_Your objective_
The response should be the lines of the data, starting at the first and ending at the one that contains "Trace the outline of the **wooden desk**.", copied without change.

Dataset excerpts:
---*---

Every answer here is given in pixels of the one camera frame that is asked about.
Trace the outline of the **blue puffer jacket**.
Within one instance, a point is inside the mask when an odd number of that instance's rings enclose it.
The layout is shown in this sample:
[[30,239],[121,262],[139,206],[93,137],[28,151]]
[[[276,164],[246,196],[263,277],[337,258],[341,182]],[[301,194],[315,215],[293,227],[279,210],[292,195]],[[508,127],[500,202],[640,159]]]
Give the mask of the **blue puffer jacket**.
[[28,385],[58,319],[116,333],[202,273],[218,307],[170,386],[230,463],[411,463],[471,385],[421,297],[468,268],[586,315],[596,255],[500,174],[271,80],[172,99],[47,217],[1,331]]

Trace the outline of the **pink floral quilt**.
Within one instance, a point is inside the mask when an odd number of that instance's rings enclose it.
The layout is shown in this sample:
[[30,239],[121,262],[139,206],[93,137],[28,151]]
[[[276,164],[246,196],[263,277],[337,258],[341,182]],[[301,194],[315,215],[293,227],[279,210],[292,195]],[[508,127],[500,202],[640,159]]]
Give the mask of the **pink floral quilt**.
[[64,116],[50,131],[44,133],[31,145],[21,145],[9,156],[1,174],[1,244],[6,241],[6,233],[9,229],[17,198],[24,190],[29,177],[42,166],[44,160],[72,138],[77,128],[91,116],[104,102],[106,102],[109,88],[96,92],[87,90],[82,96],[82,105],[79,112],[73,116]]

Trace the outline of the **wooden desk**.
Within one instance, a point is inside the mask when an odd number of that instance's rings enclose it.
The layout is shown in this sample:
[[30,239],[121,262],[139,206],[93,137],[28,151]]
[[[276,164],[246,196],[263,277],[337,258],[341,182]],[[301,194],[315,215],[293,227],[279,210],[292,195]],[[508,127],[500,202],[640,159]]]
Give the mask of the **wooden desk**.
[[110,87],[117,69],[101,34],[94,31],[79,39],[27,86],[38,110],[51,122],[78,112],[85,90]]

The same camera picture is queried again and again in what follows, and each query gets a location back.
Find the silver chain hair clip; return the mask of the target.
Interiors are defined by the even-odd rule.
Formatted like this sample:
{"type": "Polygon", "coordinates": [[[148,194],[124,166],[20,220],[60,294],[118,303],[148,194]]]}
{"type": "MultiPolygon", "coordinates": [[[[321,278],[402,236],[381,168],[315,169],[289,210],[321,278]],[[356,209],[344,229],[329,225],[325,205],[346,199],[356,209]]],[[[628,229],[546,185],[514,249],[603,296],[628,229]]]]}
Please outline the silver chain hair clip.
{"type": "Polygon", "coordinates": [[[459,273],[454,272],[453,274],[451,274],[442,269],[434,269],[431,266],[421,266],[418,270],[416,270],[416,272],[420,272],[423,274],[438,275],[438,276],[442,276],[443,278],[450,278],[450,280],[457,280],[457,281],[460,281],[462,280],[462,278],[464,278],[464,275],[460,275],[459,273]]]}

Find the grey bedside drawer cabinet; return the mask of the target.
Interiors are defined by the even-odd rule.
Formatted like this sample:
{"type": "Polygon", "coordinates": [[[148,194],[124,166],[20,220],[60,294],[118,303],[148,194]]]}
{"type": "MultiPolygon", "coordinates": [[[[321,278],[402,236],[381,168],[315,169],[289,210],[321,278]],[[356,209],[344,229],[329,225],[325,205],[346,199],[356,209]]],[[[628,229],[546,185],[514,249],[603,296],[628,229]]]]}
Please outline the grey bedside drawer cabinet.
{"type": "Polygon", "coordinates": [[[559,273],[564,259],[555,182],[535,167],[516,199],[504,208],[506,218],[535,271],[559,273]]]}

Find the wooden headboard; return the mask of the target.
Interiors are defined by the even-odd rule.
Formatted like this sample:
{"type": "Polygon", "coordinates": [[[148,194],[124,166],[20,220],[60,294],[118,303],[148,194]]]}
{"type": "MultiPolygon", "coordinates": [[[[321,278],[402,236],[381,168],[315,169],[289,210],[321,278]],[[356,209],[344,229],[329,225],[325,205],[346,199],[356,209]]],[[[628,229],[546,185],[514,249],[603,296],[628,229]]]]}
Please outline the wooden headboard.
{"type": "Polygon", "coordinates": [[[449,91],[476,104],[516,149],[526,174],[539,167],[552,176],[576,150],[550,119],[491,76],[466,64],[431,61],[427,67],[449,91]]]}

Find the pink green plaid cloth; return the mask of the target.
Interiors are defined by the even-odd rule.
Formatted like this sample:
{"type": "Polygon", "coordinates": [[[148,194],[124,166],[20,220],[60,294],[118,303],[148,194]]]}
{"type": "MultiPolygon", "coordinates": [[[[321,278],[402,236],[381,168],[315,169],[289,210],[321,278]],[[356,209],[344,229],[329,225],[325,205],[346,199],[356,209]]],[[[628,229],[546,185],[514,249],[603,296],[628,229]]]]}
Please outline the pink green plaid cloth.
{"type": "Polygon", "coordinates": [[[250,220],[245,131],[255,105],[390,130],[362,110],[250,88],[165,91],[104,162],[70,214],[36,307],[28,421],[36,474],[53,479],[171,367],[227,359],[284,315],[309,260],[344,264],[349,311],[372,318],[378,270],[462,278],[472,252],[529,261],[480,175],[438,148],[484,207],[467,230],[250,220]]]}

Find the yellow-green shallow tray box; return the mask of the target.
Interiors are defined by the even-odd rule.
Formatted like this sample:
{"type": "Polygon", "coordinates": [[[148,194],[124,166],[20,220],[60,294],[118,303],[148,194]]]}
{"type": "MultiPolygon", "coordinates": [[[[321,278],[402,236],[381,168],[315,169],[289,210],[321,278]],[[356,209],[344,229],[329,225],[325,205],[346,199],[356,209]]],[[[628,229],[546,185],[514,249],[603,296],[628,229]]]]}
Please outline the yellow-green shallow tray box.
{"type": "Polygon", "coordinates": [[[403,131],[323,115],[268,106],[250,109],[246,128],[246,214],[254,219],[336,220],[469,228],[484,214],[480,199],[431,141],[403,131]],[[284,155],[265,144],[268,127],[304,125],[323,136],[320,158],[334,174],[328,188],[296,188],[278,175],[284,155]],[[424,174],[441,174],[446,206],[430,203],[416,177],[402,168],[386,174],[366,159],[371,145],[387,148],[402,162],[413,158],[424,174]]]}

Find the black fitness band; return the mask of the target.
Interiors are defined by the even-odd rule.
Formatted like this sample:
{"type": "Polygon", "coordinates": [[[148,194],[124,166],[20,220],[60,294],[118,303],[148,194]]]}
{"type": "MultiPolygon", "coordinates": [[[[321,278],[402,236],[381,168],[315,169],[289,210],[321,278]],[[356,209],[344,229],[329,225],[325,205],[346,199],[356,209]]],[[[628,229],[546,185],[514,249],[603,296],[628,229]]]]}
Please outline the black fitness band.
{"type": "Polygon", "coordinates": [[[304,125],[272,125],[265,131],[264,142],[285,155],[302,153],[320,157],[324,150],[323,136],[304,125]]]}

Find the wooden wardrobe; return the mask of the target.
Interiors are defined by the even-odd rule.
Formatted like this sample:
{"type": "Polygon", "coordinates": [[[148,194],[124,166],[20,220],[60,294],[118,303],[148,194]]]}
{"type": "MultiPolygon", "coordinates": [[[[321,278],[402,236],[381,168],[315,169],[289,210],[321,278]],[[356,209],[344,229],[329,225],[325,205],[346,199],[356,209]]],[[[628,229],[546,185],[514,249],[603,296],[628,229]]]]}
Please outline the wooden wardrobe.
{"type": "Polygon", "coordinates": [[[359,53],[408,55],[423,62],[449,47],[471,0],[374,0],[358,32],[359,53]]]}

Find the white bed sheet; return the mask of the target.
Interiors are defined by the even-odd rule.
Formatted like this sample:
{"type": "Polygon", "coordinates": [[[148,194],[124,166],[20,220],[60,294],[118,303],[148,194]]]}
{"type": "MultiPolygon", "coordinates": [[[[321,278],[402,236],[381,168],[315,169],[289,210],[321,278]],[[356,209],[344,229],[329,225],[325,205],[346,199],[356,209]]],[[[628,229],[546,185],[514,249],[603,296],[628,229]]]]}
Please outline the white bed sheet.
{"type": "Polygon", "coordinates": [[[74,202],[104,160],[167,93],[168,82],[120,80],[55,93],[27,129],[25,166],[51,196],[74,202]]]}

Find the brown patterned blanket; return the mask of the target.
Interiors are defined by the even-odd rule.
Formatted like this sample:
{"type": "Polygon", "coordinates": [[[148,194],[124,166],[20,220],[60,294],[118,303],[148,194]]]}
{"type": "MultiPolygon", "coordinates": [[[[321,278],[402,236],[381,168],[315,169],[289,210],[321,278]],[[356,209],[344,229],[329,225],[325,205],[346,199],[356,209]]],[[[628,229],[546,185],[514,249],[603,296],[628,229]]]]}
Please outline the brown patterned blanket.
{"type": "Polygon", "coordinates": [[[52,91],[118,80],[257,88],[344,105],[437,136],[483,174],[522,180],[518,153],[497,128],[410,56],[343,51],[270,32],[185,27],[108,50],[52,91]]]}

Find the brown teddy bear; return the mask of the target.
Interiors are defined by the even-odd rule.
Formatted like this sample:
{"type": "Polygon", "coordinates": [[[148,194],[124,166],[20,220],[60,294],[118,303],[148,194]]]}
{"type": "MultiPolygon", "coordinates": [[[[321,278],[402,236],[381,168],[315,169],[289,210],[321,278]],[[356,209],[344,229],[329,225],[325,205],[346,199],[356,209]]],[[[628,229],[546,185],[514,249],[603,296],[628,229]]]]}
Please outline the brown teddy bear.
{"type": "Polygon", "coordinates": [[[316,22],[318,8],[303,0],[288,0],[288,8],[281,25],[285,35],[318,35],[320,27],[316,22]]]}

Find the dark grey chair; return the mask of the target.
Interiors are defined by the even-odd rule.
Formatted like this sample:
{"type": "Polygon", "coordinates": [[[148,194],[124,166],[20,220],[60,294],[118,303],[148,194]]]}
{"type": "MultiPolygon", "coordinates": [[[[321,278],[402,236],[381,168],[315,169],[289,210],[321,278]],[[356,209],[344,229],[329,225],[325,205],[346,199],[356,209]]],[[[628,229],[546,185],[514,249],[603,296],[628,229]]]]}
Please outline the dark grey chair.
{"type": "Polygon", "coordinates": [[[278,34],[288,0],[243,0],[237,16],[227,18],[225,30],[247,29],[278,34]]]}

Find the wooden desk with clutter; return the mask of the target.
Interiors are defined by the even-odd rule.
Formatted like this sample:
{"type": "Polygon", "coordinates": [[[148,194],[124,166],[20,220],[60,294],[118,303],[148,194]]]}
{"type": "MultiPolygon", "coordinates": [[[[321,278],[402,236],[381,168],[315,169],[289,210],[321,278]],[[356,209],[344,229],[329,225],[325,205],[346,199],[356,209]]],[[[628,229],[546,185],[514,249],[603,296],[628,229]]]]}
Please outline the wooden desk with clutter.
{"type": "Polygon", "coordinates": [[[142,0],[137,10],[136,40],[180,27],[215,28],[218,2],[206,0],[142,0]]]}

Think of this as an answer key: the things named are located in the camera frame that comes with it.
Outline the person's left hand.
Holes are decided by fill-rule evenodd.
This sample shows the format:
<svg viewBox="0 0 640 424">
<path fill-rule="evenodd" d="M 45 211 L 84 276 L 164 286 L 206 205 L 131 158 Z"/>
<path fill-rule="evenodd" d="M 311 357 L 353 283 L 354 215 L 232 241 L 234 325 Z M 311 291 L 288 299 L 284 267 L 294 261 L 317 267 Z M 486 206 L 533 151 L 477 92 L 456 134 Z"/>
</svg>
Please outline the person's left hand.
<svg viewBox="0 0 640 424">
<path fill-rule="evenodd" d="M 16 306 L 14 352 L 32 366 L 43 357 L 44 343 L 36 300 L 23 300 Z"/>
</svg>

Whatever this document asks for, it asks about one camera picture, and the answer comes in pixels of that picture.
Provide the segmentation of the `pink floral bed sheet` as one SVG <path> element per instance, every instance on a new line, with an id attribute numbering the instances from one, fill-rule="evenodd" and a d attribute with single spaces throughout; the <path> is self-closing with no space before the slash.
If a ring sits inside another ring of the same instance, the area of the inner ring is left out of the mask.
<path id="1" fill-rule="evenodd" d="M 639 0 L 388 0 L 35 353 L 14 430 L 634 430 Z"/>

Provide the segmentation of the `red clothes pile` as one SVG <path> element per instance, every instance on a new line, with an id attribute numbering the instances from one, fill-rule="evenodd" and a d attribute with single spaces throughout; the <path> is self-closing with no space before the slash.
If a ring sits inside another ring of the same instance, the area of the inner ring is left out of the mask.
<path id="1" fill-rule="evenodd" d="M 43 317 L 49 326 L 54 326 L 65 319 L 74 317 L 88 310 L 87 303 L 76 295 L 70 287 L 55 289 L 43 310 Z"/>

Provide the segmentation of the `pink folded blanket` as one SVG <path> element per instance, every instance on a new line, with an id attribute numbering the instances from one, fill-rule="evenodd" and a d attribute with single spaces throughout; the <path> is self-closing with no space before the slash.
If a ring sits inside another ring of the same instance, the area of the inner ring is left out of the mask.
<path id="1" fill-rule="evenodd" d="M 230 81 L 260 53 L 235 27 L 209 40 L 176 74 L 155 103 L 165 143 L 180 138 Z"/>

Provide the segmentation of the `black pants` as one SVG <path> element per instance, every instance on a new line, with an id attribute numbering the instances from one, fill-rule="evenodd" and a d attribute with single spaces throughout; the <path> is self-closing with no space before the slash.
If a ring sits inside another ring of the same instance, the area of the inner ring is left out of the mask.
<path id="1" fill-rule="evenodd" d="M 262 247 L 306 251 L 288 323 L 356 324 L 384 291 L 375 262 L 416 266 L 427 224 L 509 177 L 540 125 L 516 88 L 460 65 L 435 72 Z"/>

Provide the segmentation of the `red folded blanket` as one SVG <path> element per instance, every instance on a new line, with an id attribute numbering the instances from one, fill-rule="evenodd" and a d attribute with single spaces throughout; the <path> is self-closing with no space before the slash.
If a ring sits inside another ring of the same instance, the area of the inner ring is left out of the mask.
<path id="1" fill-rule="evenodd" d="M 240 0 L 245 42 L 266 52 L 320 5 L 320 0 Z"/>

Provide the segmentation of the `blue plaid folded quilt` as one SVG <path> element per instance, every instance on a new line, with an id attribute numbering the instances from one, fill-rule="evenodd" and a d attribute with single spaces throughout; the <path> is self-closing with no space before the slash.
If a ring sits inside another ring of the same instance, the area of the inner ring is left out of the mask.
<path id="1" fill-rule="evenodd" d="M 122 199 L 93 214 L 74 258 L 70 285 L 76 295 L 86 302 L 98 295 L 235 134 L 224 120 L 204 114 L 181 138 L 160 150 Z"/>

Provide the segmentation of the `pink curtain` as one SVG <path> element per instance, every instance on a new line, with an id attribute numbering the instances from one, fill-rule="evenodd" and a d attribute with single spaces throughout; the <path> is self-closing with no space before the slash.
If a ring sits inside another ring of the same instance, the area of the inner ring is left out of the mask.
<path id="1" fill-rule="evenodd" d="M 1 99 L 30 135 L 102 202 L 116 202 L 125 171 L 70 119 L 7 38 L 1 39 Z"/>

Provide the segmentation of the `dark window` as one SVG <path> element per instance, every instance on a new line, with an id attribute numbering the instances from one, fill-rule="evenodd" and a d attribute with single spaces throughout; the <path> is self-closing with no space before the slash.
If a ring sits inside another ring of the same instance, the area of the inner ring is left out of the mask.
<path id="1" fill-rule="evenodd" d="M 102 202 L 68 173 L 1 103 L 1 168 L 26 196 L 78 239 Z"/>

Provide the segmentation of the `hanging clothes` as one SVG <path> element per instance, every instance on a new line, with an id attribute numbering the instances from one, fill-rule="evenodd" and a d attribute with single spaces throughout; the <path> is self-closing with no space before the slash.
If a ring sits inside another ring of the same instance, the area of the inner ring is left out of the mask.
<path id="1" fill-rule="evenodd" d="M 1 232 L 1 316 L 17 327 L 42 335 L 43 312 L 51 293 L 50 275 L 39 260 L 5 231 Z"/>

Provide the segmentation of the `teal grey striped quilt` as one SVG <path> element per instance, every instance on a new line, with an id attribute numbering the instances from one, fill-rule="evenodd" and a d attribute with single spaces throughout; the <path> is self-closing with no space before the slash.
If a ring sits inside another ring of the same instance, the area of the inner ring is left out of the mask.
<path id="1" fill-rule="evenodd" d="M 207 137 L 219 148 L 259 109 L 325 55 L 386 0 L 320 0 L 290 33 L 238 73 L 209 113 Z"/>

---*---

_Solution_
Every answer here is given in pixels of the one camera frame that is asked about.
Trace the outline of the **blue puffer jacket**.
Within one instance, a point is inside the mask when an odd number of that instance's rings enclose it.
The layout is shown in this sample:
[[30,239],[121,262],[139,206],[93,137],[28,151]]
[[[276,164],[246,196],[263,277],[337,258],[341,182]],[[301,194],[315,215],[293,227],[279,210],[292,195]],[[508,127],[500,202],[640,159]]]
Give the mask of the **blue puffer jacket**.
[[28,385],[58,319],[116,333],[202,273],[218,307],[170,386],[230,463],[411,463],[471,385],[421,297],[468,268],[586,315],[596,255],[500,174],[271,80],[172,99],[47,217],[1,331]]

Trace the outline of the **pink floral quilt**.
Within one instance, a point is inside the mask when an odd number of that instance's rings enclose it.
The layout is shown in this sample:
[[30,239],[121,262],[139,206],[93,137],[28,151]]
[[[276,164],[246,196],[263,277],[337,258],[341,182]],[[301,194],[315,215],[293,227],[279,210],[292,195]],[[508,127],[500,202],[640,159]]]
Give the mask of the **pink floral quilt**.
[[64,116],[50,131],[44,133],[31,145],[21,145],[9,156],[1,174],[1,244],[6,241],[6,233],[9,229],[17,198],[24,190],[29,177],[42,166],[44,160],[72,138],[77,128],[91,116],[104,102],[106,102],[109,88],[96,92],[87,90],[82,96],[82,105],[79,112],[73,116]]

Trace the outline of the **wooden desk**.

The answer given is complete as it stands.